## The third In-class-exercise (due on 11:59 PM 10/08/2023, 40 points in total)

The purpose of this exercise is to understand text representation.

Question 1 (10 points): Describe an interesting text classification or text mining task and explain what kind of features might be useful for you to build the machine learning model. List your features and explain why these features might be helpful. You need to list at least five different types of features.

In [None]:
# Your answer here (no code for this question, write down your answer as detail as possible for the above questions):

'''
Please write you answer here:
Task:
Sentiment analysis of customer reviews for a product or service. Sentiment analysis aims to determine whether a given text expresses a positive, negative, or neutral sentiment.
This task is valuable for businesses to understand customer opinions, identify areas for improvement, and make data-driven decisions

5 features that can be useful for building a machine learning model for sentiment analysis:

- Word Frequency: Counting the frequency of specific words or phrases in the text can be informative. Positive or negative sentiment often correlates with certain keywords. For example, words like "excellent," "amazing," or "terrible" are strong indicators of sentiment.

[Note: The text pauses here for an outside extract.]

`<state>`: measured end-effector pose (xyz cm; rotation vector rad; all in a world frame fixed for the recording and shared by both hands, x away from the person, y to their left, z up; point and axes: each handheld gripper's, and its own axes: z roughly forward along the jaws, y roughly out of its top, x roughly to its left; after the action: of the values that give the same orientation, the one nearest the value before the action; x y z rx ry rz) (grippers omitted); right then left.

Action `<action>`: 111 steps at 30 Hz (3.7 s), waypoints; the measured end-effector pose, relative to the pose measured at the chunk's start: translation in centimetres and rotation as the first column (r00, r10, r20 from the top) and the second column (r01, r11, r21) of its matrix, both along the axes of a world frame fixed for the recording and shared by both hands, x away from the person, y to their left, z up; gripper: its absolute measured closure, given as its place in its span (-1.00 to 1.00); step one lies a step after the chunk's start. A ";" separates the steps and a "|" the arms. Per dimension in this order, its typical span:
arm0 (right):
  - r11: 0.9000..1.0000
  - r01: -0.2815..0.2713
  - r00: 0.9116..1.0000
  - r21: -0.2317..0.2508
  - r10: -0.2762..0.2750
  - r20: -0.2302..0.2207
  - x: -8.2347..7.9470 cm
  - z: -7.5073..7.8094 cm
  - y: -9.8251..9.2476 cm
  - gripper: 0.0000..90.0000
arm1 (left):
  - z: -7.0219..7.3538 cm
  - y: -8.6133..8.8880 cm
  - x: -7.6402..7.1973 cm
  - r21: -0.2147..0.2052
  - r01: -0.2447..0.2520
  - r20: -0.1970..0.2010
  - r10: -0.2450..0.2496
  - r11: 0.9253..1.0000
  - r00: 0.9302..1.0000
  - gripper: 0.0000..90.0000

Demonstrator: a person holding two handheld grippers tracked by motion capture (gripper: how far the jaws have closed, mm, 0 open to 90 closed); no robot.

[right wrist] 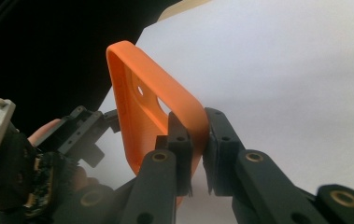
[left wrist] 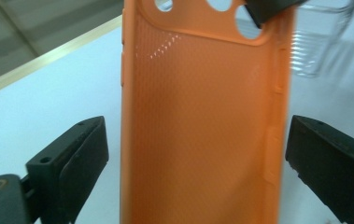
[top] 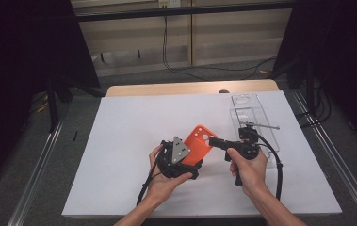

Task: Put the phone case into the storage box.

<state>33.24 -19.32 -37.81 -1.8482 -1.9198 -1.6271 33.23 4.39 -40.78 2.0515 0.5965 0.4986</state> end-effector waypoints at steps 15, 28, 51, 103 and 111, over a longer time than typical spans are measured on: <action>0.999 0.004 0.999 -0.045 -0.002 0.046 0.1 0.1 -0.5 0.81 | 0.4 2.3 -0.4 -0.126 -0.043 0.056 0.050 0.991 0.997 -0.93; 0.997 0.030 0.998 -0.070 -0.025 0.063 0.2 0.1 -1.6 0.81 | 0.0 3.7 0.0 -0.180 -0.110 0.026 0.117 0.977 0.993 -0.90; 0.992 0.055 0.994 -0.116 -0.043 0.103 0.8 1.0 -3.0 0.81 | 0.4 9.7 0.7 -0.297 -0.196 0.075 0.227 0.935 0.971 -0.96; 0.971 0.187 0.965 -0.151 -0.153 0.214 2.0 4.5 -8.5 0.81 | -2.3 17.2 -4.2 -0.310 -0.357 0.115 0.407 0.881 0.906 -0.98; 0.964 0.205 0.959 -0.170 -0.164 0.229 2.4 5.1 -8.9 0.81 | -1.8 16.9 -4.8 -0.341 -0.332 0.134 0.395 0.880 0.909 -0.98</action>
<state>35.62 -28.17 -32.69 -2.0582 -2.1136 -1.8220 28.39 21.31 -42.63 1.5687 0.8877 0.7697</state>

- N-grams: N-grams are sequences of adjacent words in a text. Analyzing bi-grams (two-word combinations) or tri-grams (three-word combinations) can capture context and sentiment nuances. For instance, "not good" is different from "very good."

- Sentiment Lexicons: Sentiment lexicons or dictionaries contain lists of words with associated sentiment scores (positive, negative, neutral). By matching words in the text to this lexicon, you can calculate an overall sentiment score for the document. Lexicons can help handle sarcasm or negations, where the sentiment may be reversed.

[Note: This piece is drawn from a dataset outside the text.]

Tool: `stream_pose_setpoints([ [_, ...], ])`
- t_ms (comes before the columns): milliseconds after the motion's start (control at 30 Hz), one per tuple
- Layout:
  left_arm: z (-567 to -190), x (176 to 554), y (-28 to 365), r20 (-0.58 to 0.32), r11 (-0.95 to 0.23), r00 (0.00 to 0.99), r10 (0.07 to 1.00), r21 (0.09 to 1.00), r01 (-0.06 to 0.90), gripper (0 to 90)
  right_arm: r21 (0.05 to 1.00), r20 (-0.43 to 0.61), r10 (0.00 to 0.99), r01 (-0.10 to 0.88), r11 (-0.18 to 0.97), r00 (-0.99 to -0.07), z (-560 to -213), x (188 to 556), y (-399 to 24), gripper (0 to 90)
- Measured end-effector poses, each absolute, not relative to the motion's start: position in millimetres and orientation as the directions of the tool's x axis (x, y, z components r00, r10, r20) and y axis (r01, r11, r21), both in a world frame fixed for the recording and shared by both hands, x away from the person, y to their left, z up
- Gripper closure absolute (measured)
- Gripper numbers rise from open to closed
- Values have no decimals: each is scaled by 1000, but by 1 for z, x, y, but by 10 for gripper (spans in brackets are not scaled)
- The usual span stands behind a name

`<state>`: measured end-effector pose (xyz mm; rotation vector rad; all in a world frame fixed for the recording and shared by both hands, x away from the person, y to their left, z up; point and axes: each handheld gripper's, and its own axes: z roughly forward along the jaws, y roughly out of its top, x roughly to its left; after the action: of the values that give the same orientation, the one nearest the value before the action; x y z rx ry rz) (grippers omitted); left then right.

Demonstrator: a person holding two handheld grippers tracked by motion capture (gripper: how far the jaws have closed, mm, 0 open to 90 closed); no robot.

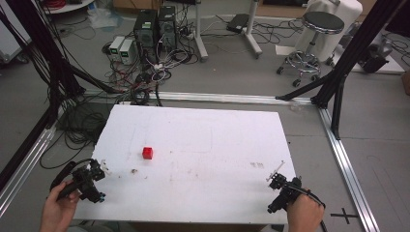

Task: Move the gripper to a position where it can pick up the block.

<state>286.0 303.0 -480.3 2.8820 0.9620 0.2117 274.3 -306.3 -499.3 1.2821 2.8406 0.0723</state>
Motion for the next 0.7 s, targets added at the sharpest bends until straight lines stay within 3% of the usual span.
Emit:
stream_pose_setpoints([
  [700, -478, 292, 307, 93, -808, 804, 587, 133, 574, 234, 60, 4, 745, 744, 665, -667, -499, 275, -304, 18],
])
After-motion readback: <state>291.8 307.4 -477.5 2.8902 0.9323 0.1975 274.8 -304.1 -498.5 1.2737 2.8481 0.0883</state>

- Part-of-Speech (POS) Tags: Understanding the grammatical structure of the text can be beneficial. For example, identifying adjectives and adverbs in a sentence can provide insights into the intensity of sentiment. Adjectives like "great" or adverbs like "extremely" can impact the sentiment score.

- Emoticons and Emoji: Emoticons and emojis are increasingly used to convey sentiment in text. Detecting and analyzing these symbols can provide valuable information about sentiment, especially in social media data. For example, 😊 might indicate a positive sentiment, while 😡 suggests a negative sentiment.

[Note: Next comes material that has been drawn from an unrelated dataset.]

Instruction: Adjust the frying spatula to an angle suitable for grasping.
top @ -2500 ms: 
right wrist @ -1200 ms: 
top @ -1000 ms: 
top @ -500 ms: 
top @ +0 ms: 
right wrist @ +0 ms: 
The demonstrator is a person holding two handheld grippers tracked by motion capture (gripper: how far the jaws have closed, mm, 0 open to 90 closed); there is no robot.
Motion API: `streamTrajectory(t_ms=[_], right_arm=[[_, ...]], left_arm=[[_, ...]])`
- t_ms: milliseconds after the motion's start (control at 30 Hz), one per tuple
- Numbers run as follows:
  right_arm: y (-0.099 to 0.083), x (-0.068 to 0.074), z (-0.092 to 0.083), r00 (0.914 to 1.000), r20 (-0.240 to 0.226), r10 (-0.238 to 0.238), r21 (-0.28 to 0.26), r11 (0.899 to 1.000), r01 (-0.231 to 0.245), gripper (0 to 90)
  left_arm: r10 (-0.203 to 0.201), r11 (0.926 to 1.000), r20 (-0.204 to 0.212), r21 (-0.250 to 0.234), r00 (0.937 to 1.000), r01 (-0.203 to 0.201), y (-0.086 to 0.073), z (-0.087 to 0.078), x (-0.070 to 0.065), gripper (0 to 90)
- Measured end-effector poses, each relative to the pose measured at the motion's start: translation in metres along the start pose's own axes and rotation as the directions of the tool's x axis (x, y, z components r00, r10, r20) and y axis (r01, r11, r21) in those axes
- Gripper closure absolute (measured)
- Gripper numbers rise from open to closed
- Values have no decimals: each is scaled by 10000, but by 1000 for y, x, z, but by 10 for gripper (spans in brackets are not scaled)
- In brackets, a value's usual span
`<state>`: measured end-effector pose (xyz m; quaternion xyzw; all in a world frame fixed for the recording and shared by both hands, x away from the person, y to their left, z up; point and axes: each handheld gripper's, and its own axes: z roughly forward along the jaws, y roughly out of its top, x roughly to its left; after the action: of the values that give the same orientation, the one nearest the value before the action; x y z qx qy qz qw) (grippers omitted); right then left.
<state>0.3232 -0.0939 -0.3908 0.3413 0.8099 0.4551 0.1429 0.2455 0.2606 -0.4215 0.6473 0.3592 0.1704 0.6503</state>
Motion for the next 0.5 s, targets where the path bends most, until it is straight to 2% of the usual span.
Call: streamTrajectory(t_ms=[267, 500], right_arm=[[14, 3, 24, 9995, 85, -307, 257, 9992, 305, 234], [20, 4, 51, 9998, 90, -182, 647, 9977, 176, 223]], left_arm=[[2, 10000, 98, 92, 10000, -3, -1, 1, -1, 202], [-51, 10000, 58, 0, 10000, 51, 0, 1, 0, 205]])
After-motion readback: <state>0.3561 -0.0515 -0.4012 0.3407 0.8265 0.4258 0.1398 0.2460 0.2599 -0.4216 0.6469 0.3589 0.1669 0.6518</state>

Question 2 (10 points): Write python code to extract these features you discussed above. You can collect a few sample text data for the feature extraction.

In [5]:
import nltk
from nltk.util import ngrams
from nltk.sentiment import SentimentIntensityAnalyzer
from textblob import TextBlob

# Sample text data
sample_texts = [
    "The movie was excellent. I really enjoyed it!",
    "The weather today is terrible. I hate the rain.",
    "I had a great experience at the restaurant. The food was amazing!",
    "The customer service was awful. I will never go back there.",
    "I'm so excited for the upcoming vacation! 🌴😊"
]

# Loop through each sample text
for idx, text in enumerate(sample_texts, start=1):
    print(f"Sample {idx}:")
    print("Text:", text)

    # Tokenize the text
    words = nltk.word_tokenize(text)

    # 1. Word Frequency
    word_frequency = nltk.FreqDist(words)
    print("\nWord Frequency:")
    print(word_frequency)

    # 2. N-grams (bi-grams and tri-grams)
    bi_grams = list(ngrams(words, 2))
    tri_grams = list(ngrams(words, 3))
    print("\nBi-grams:")
    print(bi_grams)
    print("\nTri-grams:")
    print(tri_grams)

    # 3. Sentiment Lexicons (using TextBlob)
    tb = TextBlob(text)
    sentiment_lexicon_score = tb.sentiment.polarity
    print("\nSentiment Lexicon Score:", sentiment_lexicon_score)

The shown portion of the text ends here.